An alternative to nemenyi()
, which should give roughly the same results is using regression with dummy variables on ranks and then using the parameters and their confidence intervals for ranking and determining the significance in difference between the methods. F-test can also be used to determine if the differences are significant overall. The more statistically correct approach to the problem would be using ordinal logistic regression, but given the simplicity of the problem, the linear regression should suffice. Furthermore, it's easier to work with and easier to interpret than the ordinal regression. rmcb()
function from greybox
package implements this approach (this was already discussed in one of the previous posts about the greybox
package). This is a faster method than nemenyi()

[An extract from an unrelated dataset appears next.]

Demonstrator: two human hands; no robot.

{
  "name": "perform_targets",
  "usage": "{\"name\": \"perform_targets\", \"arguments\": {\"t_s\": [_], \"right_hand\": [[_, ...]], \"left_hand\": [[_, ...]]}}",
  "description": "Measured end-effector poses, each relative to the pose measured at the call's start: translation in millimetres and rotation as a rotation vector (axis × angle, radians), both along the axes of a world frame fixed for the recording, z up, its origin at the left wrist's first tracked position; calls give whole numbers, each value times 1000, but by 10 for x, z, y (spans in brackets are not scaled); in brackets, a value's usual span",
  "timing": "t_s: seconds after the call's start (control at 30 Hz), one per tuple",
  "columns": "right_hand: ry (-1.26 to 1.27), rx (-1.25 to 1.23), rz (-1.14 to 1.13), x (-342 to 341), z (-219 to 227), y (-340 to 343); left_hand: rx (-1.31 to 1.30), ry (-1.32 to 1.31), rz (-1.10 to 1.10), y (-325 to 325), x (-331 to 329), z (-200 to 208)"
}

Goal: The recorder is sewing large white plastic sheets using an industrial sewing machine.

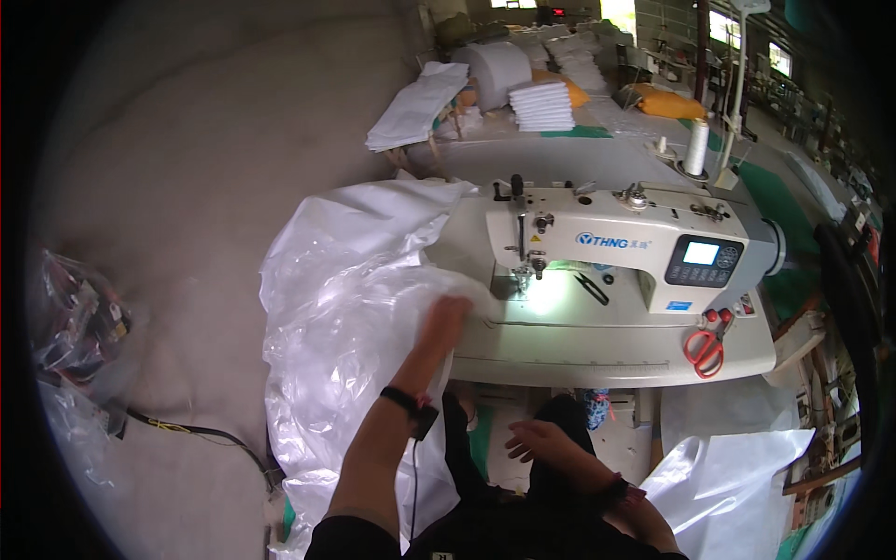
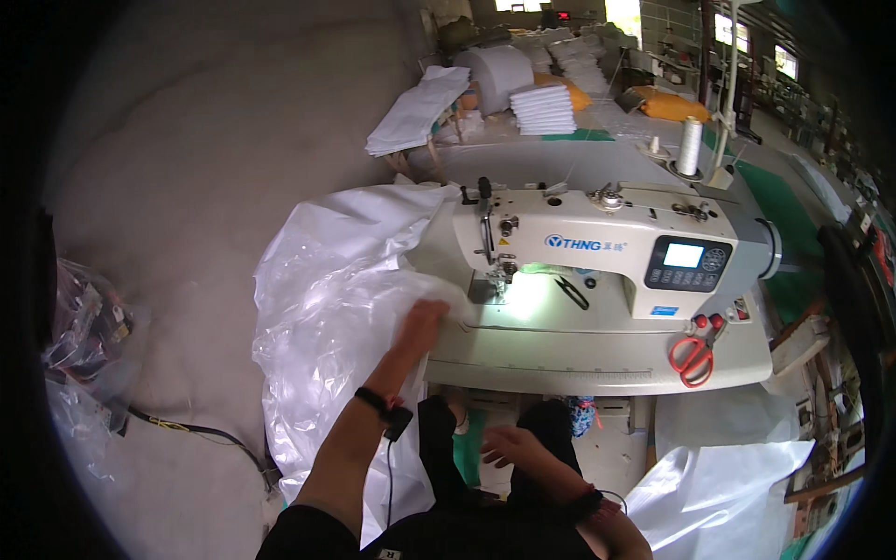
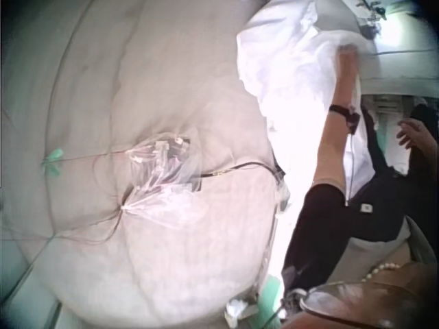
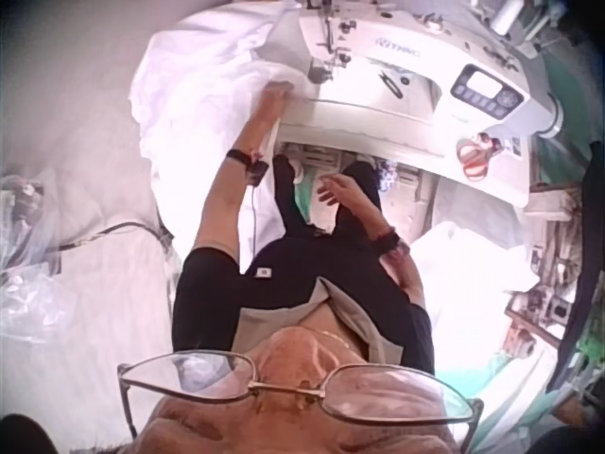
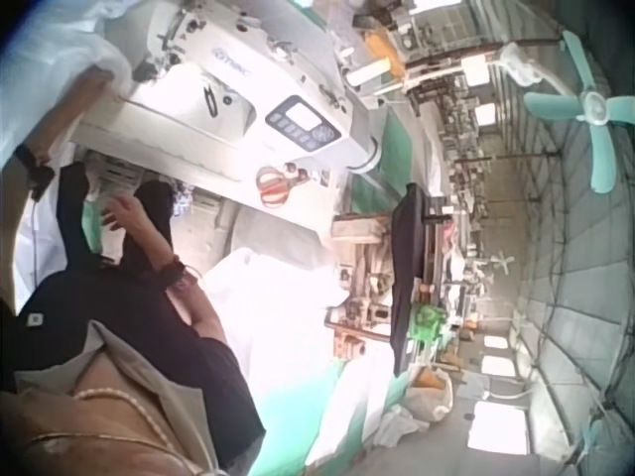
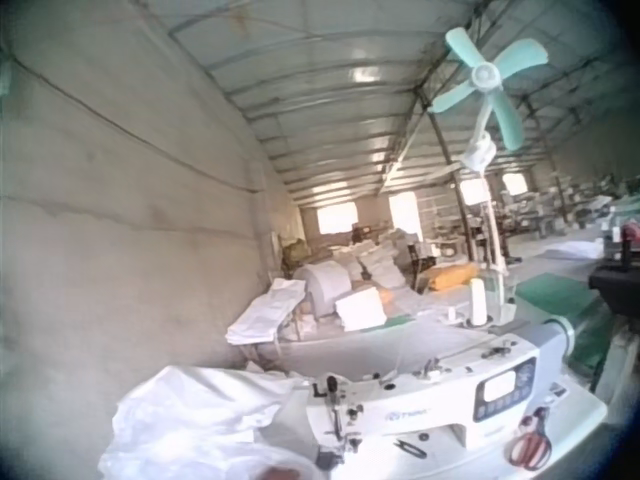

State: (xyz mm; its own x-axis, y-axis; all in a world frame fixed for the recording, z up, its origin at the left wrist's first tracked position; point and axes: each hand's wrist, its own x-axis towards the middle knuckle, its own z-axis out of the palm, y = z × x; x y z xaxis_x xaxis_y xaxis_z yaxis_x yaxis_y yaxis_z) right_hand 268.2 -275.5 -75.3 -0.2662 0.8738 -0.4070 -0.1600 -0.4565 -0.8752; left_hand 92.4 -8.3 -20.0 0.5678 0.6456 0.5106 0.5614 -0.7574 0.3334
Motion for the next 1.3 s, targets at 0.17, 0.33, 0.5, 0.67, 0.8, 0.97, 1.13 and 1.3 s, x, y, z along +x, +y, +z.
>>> {"name": "perform_targets", "arguments": {"t_s": [0.17,0.33,0.5,0.67,0.8,0.97,1.13,1.3], "right_hand": [[-7,-23,-160,247,95,50],[173,16,-32,-4,75,371],[-142,112,199,-830,-20,692],[-127,742,1160,-1671,-183,166],[-175,1062,1330,-1309,-161,303],[-496,723,508,-448,341,969],[-1058,832,-273,-309,718,1851],[-948,911,-318,-521,607,2534]], "left_hand": [[-786,396,-528,-1119,-564,412],[-1012,501,-706,-1474,-843,1209],[-493,80,-35,-561,-623,1413],[-163,265,548,159,-146,628],[50,345,532,37,-199,13],[-3,117,380,18,-416,-101],[-34,76,371,-26,-485,-149],[-66,53,317,-101,-649,112]]}}
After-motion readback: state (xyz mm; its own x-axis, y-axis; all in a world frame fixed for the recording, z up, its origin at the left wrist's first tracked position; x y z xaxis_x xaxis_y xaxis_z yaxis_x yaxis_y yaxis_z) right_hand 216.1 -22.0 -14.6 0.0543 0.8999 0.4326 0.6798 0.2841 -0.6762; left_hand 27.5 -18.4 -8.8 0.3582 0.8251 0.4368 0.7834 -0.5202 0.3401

, especially on big datasets. Here is an example on our data:
library(greybox) ourTest <- rmcb(smallCompetition,plottype="none") ourTest plot(ourTest,"mcb")
Regression for Multiple Comparison with the Best The significance level is 5% The number of observations is 100, the number of methods is 4 Significance test p-value: 0
The result of this test reads similar to nemenyi()
: methods 3, 1 and 4 perform similar in terms of median RRMSE and Method 2 is significantly worse than the three. The main difference between the two approaches is in the critical distances: nemenyi()
relies on Studentised range distribution, while rmcb()
uses Student's T distribution. Both take into account the number of methods, but the critical value for the first one is more sensitive to this than for the second one. So, typically rmcb()
will have narrower bounds than nemenyi()
, although the difference might be negligible and will disappear with the increase of the sample size. In our example, there is a difference: previously we concluded that the medians of Method 2 and Method 4 are not significantly different on 5%, but rmcb()
tells us that they are significantly different. This contradiction should disappear with the increase of the sample size, so I would recommend using rmcb()
on larger samples.
As for the conclusions based on the analysis we have carried out, it appears that although the methods perform slightly differently, we cannot tell the difference between some of them (3, 1 and 4). We would need to collect more data in order to reach more adequate conclusions. It might be the case that with the increase of the number of time series, the methods will still perform similar, or it might be the case that the uncertainty in the parameters will decrease and we will see a clear winner. But if you still find that several methods do a similar job, then it might make sense to take some other factors into account, when selecting the best one: for example, which of the methods is simpler or which of them takes less computational time. Still, using statistical tests for the comparison is a good idea, as they might give you a better understanding of what you are dealing with.